体長 10mm
私は知る人ぞ知る、甘辛両党である。
なのでお菓子といえば、いつでも心ときめく。
おまけに日々肉体労働のため、甘いものは何よりの栄養補給剤になる。
疲れているときに甘いものを見れば、反射的に体が動く。
ありがたいことに、シーズン中はゲストの方々から古今東西の様々なスイーツをお土産にいただくから、離島にいながらお菓子に事欠くことがない。
次々に世に登場する今風のスイーツももちろん大好きだけど、上品さが漂う和菓子も捨てがたい。
なかでも一番好きなのは干菓子。
京都が誇る錦市場の店頭でズラリと並ぶ干菓子を目にした日には、同行者の存在やその日の予定など何もかも忘れて、夢の世界へ没入しそうになってしまうほどだ。
なかば気絶状態といってもいいかもしれない…。
そのほか色とりどりの和菓子たちは、見ているだけでもウキウキしてしまう。
そんな心ウキウキの和菓子の中には、「黄身しぐれ」という名のお菓子もある。
ひとくちで言ってしまうと黄身餡のお饅頭なんだけど、和風情緒あふれる名前が素朴で素敵な逸品だ。

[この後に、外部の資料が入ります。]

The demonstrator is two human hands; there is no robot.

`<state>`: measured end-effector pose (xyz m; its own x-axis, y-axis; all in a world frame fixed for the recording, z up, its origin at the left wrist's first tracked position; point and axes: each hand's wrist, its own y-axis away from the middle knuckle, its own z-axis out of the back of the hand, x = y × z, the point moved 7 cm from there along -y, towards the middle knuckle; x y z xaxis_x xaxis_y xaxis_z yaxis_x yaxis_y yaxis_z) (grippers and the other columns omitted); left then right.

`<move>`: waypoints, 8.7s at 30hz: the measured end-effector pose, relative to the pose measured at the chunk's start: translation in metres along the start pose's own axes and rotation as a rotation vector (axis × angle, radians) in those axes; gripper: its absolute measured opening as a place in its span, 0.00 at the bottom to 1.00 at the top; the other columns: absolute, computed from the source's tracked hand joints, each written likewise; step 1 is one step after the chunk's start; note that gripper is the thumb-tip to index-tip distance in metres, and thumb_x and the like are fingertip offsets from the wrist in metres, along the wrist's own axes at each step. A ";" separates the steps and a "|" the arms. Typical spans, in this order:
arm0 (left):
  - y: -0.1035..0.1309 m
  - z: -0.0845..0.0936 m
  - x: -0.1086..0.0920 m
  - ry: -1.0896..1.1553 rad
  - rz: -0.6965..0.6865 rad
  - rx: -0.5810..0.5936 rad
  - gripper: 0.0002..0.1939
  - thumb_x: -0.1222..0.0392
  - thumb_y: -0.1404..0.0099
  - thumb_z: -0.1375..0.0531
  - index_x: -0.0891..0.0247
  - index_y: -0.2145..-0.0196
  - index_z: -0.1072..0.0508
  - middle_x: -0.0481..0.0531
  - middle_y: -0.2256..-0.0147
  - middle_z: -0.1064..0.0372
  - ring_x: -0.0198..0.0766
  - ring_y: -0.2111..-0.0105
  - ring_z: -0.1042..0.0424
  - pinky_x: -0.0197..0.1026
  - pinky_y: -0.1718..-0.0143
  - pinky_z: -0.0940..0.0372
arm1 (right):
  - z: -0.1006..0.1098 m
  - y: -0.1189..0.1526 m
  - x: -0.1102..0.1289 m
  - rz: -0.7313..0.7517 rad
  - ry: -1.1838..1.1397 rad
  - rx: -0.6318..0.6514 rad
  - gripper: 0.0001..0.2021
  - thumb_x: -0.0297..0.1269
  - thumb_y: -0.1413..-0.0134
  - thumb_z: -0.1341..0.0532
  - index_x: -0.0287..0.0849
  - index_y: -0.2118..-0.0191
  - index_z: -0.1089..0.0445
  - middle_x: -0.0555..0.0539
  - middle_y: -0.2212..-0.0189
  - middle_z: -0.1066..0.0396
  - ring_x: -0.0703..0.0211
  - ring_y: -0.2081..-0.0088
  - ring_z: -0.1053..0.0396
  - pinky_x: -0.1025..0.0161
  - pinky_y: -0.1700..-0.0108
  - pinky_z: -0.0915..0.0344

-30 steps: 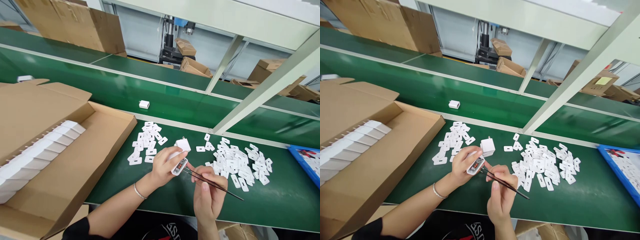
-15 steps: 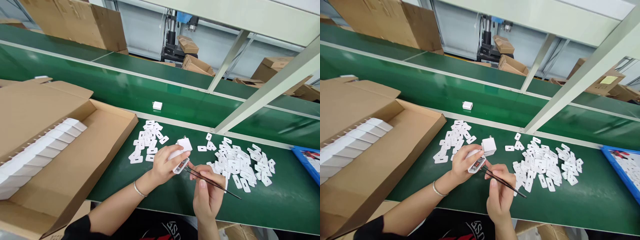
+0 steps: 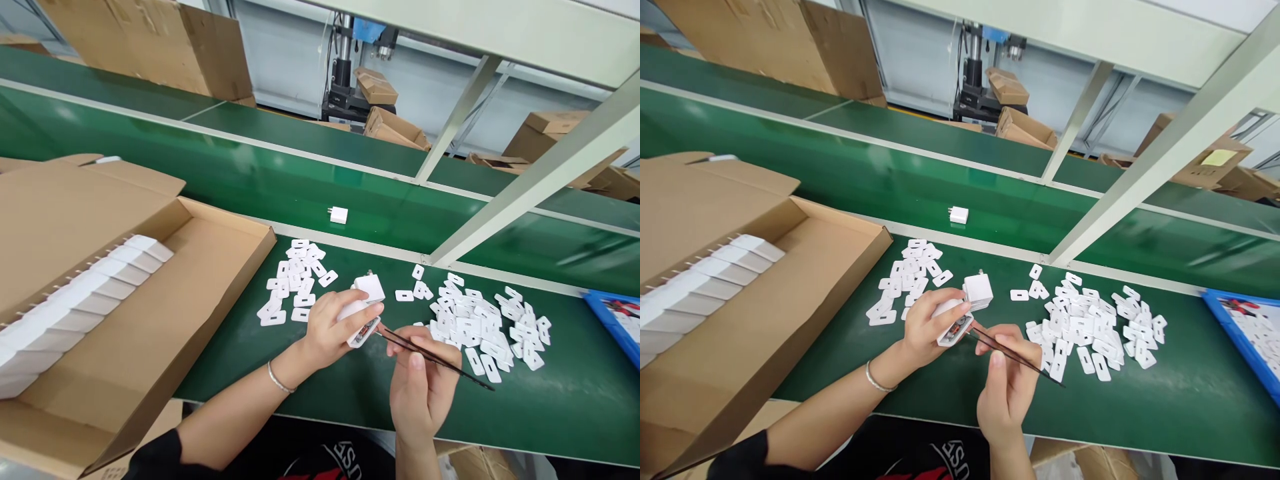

そもそも黄身しぐれの時雨とは、製法上饅頭の表面にできるひび割れ具合が時雨の空に似ていることに由来しているそうながら、このエビを観てこの和菓子を思い浮かべられるヒトはかなりの少数派と思われる。
どなたがこのエビの名前を付けたのかは知らないけれど、おそらく私に負けず劣らず甘党の人なのだろう。
イソコンペイトウガニの金平糖とのそっくり度にはまったく及ばないにせよ、なかなか素適な名前だと思う。
あいにく水納島では、前世紀に水深46mあたりのムチカラマツについているのを1度見たきり。
当時はそれがその後長きに渡る「最初で最後」の出会いになるなどとはつゆ知らず、とりあえず証拠写真を、という軽いノリでチャラッと撮っただけで終わってしまった。
もっとも、そんな深いところで粘りに粘ってここぞとばかりに撮りまくっていたら、窒素酔いのために錦市場にいる状態になってしまい、思わずキミシグレカクレエビを手に取り、口の中へ入れていたかもしれない…。